Results: The average age of total 19 patients was 11.2 years (range 2,5-17 years). 14 patients were boys (74%) and 5 patients were girls (26%). 10 of the patients (52%) had FVII deficiency (mean FVII: 8,3%, range 2,5-17%), 4 of patients (21%) had FX deficiency (mean FX:16,2%, range 15-17%) and 4 of patients (21%) had FV deficiency (mean FV:14%, range 10-17%) and 1 had FXIII deficiency (1%) respectively. The normal range laboratory reference values for rare blood factor levels in our institute (factor V, VII and X deficencies) is 70-120%. In our study group, 63% (12/19) of our patients were diagnosed over one year of age. Considering all of our cases, skin and soft tissue bleedings are listed as 52% (10/19), intraoral bleedings as 42% (8/19), nose bleedings as 63% (12/19), joint bleedings as 42%(8/19) and santral nerveous system(CNS) bleedings as 15%(3/19). Among the serious bleedings of our cases, joint bleeding 42% (8/19) takes the first place with followed by CNS bleeding 15% (3/19) and gastro-intestinal system(GIS) bleeding (15%) (3/19) respectively. Among totally 19 patients, FX deficiency-P17 had a null mutation of FX gene and FV deficiency-P3 had a missense mutation of FV gene has been detected those both were severe deficencies. The medical genetics of the sibling patients with combined FVII deficency and hypofibrinogenemia have been evaluated, but the genetic results have not been completed yet.

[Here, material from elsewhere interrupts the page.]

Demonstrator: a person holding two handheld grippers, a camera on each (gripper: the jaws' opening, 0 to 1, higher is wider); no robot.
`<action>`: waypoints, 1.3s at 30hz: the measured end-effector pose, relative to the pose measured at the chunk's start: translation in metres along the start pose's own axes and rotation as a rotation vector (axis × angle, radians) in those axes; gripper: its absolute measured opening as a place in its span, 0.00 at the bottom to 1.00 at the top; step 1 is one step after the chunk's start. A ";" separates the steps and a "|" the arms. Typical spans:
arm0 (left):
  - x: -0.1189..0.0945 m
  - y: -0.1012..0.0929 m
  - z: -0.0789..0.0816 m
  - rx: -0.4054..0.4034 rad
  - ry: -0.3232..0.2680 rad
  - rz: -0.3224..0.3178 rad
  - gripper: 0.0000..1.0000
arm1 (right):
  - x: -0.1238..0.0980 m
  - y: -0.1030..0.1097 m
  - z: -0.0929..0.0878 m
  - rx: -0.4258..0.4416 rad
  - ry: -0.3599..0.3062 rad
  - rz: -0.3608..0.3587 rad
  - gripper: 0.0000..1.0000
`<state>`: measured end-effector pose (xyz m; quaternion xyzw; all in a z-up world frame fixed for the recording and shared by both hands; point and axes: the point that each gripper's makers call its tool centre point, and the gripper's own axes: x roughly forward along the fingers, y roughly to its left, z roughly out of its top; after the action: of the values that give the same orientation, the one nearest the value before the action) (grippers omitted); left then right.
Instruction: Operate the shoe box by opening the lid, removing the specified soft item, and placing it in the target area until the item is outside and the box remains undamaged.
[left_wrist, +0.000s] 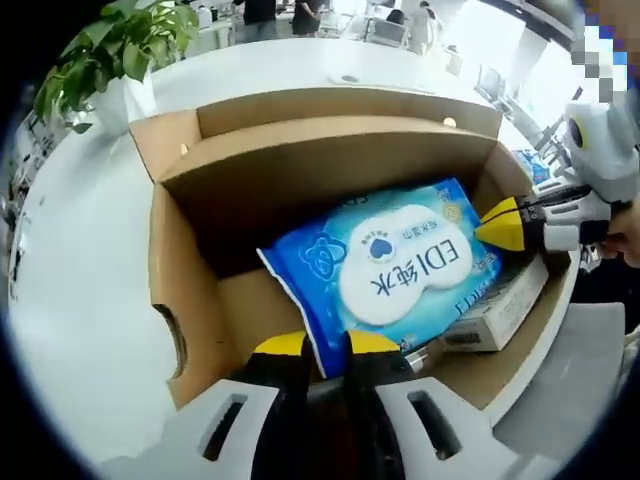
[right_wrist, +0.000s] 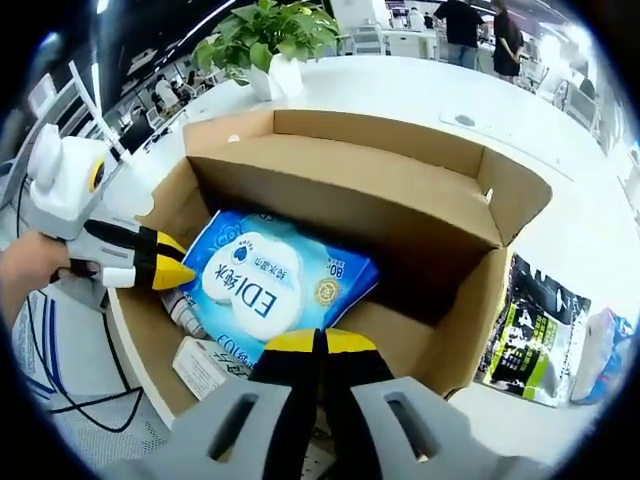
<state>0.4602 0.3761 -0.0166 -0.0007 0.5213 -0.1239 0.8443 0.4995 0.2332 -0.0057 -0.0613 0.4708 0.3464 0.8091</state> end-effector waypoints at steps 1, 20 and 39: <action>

Conclusions: We believe that data-based service is required in every clinic and healthcare system for early diagnosis and follow-up of RBDs. Additionially family screenings and more effective genetic counseling may heal the overall survival and prevent further severe complications. Moreover; the missing factor, severity of deficiency, personal and family history of bleeding or thrombosis, availability of treatment options, plasma half-life of infused exogenous clotting factors and infusion frequency, advantages and disadvantages should all be considered before a prophylaxis program or treatment of RBDs.